▸ **WHAT IS REQUIRED**: In the following listing, work out how many lines contain the string "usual", and state only that number.

---- DATA SUPPLIED

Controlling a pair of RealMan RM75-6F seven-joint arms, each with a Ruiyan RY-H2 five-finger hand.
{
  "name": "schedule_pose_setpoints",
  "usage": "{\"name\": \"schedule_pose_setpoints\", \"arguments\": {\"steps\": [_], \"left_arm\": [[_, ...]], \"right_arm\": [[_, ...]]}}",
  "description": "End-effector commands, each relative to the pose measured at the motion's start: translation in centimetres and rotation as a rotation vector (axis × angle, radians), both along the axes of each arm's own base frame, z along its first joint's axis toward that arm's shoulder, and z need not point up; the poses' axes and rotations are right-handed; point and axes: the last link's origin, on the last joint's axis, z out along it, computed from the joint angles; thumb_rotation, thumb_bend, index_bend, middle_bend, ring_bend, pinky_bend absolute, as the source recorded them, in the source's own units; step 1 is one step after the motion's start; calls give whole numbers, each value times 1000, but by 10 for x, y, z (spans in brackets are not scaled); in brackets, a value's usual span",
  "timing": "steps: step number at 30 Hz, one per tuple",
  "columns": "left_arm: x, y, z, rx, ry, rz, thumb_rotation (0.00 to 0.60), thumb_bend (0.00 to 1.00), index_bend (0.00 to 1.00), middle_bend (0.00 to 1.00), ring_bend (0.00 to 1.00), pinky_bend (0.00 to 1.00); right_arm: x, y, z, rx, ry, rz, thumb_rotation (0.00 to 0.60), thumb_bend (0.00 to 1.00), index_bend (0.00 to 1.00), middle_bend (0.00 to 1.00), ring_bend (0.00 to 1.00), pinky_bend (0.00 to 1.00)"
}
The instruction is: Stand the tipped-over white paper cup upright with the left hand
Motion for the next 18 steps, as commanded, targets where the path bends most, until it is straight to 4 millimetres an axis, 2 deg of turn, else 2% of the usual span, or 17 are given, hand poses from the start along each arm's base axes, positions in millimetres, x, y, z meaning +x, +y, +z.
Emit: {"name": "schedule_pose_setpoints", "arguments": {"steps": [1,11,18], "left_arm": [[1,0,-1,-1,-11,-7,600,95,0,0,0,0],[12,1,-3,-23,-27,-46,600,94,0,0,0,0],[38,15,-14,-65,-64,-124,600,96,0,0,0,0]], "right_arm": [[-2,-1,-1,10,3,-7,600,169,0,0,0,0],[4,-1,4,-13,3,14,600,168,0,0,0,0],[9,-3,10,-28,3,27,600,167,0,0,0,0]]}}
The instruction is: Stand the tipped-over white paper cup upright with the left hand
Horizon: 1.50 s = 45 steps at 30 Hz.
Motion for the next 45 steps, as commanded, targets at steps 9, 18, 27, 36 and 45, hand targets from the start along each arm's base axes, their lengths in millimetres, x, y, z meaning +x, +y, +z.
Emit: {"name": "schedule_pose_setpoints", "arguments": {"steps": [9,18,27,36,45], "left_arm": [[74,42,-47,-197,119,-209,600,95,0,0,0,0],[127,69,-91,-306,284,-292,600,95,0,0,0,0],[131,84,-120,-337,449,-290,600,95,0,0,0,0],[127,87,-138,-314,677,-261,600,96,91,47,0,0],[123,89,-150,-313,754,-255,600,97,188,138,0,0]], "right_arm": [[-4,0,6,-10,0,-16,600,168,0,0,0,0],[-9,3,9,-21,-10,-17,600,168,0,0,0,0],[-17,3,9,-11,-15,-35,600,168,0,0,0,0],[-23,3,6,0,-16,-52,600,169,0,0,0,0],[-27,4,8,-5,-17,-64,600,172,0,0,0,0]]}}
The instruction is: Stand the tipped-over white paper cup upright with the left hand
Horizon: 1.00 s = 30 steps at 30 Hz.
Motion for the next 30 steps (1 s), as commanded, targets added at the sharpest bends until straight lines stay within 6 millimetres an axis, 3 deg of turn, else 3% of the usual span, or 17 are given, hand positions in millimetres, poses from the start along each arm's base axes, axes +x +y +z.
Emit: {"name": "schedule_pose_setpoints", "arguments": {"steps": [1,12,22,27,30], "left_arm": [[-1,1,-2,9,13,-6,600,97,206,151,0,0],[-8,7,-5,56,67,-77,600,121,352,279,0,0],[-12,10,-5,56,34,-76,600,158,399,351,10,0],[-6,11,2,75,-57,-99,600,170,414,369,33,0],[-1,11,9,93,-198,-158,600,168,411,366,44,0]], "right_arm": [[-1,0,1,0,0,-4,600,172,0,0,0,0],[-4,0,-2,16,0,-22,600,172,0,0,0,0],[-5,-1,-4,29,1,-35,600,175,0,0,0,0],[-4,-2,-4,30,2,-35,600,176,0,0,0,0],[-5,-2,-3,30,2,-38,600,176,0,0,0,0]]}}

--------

▸ **ANSWER FOR THE TASK**: 3